## What to work on
Nothing is needed except the lines below that run from the one with "<point>35,327</point>" through the one with "<point>375,235</point>", repeated exactly.
Segment Open
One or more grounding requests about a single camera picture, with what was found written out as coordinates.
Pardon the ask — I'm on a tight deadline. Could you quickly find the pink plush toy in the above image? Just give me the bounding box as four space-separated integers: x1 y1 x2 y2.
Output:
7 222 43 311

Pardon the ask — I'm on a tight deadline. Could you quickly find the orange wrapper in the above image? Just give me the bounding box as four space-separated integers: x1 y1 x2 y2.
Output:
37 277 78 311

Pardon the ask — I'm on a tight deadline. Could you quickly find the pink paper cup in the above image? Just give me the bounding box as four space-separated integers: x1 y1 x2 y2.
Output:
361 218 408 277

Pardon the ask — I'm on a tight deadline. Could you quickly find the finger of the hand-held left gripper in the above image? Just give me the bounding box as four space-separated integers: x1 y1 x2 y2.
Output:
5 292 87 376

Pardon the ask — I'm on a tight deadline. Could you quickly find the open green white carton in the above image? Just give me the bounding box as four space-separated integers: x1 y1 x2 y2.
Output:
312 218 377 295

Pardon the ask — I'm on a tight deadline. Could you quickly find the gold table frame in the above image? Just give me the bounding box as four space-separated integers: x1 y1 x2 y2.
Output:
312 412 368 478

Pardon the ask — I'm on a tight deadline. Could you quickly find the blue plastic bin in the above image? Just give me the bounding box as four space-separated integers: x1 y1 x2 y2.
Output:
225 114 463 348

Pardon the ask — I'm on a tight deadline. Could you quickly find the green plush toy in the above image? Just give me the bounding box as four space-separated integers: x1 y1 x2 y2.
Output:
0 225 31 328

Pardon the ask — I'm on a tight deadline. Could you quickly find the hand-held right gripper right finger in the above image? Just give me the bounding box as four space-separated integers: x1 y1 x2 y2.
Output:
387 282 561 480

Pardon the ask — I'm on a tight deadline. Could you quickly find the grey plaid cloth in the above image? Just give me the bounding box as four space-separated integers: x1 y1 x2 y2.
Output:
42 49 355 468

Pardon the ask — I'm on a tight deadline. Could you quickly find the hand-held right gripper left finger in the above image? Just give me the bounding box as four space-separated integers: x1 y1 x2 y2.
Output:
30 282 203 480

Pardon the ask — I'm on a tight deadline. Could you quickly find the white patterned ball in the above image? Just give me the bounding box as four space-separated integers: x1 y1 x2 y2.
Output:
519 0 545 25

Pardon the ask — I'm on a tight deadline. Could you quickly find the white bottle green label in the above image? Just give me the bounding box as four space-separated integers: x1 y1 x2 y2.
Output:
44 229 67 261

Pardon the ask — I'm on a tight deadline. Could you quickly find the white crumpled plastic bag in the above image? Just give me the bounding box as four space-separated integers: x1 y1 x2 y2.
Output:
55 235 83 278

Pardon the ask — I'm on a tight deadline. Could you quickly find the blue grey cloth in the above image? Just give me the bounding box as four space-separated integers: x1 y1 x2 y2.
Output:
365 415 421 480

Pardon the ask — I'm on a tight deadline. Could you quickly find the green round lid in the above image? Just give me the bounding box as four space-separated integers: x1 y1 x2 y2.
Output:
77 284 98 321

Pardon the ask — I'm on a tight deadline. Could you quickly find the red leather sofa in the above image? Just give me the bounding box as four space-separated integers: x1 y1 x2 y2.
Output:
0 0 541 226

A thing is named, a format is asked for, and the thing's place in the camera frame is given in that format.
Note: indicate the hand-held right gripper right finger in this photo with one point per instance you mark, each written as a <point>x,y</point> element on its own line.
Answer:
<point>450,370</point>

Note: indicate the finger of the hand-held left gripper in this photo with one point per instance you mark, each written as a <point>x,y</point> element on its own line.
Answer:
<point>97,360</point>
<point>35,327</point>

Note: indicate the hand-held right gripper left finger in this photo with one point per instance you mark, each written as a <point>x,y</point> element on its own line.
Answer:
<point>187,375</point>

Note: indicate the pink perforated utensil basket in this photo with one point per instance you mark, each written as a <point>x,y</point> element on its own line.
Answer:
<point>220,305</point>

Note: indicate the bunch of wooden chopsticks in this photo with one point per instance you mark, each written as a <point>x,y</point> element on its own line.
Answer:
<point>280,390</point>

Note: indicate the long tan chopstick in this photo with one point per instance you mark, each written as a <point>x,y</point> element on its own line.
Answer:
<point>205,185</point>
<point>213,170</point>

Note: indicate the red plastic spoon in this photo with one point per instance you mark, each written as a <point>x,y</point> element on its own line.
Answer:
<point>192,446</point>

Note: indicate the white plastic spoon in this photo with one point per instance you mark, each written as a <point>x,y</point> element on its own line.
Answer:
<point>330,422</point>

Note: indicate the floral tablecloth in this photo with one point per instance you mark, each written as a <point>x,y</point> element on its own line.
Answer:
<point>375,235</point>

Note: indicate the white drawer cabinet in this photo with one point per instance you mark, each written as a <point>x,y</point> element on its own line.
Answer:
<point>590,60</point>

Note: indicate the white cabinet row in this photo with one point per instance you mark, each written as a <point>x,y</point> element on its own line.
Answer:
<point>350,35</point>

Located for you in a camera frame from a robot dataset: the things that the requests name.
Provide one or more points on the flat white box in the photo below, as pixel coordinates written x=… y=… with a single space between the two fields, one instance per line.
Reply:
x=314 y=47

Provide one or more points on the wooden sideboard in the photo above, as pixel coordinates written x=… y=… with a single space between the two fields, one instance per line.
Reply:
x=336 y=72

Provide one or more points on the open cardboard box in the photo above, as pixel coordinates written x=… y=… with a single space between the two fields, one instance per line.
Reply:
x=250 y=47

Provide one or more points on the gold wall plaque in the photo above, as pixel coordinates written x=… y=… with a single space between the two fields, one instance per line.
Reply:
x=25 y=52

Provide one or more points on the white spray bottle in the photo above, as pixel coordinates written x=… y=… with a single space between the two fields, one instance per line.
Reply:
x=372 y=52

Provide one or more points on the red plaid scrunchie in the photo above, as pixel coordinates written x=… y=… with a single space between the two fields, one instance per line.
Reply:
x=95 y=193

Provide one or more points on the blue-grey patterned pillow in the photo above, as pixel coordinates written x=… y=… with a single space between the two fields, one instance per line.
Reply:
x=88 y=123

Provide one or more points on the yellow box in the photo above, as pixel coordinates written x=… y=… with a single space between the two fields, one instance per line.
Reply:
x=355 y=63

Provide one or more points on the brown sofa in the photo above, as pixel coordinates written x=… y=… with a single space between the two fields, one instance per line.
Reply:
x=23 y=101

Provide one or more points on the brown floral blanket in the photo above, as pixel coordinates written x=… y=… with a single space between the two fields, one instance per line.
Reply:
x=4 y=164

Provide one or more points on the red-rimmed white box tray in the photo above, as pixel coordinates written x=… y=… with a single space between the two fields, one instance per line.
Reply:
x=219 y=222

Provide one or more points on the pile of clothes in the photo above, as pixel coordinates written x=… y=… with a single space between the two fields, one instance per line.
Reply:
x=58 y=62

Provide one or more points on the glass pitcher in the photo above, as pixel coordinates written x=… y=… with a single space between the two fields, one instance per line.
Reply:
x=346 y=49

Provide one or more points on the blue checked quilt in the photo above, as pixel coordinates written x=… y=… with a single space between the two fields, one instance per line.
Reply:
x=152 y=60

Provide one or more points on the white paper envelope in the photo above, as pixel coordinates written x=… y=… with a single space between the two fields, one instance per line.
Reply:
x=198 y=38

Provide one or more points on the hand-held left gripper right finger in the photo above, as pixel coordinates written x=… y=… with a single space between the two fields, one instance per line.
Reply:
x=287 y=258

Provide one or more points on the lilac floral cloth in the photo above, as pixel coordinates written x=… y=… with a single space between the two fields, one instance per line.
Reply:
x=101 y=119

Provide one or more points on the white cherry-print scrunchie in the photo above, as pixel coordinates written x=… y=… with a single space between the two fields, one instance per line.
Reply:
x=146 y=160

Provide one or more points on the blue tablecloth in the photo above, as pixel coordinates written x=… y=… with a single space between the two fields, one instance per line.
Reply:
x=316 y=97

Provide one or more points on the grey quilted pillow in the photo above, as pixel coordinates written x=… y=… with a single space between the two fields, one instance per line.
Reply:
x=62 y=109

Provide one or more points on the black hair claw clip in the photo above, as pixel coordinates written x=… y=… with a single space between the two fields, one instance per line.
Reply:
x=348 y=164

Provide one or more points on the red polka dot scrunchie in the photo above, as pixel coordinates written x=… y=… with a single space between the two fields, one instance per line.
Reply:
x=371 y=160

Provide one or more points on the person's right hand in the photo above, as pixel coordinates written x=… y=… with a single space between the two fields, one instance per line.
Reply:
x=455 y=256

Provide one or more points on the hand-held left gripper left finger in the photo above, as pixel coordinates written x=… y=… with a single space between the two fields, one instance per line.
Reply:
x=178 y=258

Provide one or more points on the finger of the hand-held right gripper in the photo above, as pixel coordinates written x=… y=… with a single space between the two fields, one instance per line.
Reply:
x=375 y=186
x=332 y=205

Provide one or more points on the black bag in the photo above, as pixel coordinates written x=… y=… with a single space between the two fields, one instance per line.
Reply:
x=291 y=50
Segment Closed
## Response to the task
<point>35,327</point>

Note: indicate the hand-held right gripper left finger in this photo with one point per instance you mark, each written as a <point>x,y</point> element on its own line.
Answer:
<point>187,375</point>

Note: indicate the pink perforated utensil basket in this photo with one point per instance you mark, each written as a <point>x,y</point> element on its own line.
Answer:
<point>220,305</point>

Note: indicate the bunch of wooden chopsticks in this photo with one point per instance you mark, each written as a <point>x,y</point> element on its own line.
Answer:
<point>280,390</point>

Note: indicate the long tan chopstick in this photo with one point per instance you mark, each written as a <point>x,y</point> element on its own line.
Answer:
<point>205,185</point>
<point>213,170</point>

Note: indicate the red plastic spoon in this photo with one point per instance you mark, each written as a <point>x,y</point> element on its own line.
Answer:
<point>192,446</point>

Note: indicate the white plastic spoon in this photo with one point per instance you mark, each written as a <point>x,y</point> element on its own line.
Answer:
<point>330,422</point>

Note: indicate the floral tablecloth in this photo with one point per instance you mark, each written as a <point>x,y</point> element on its own line.
Answer:
<point>375,235</point>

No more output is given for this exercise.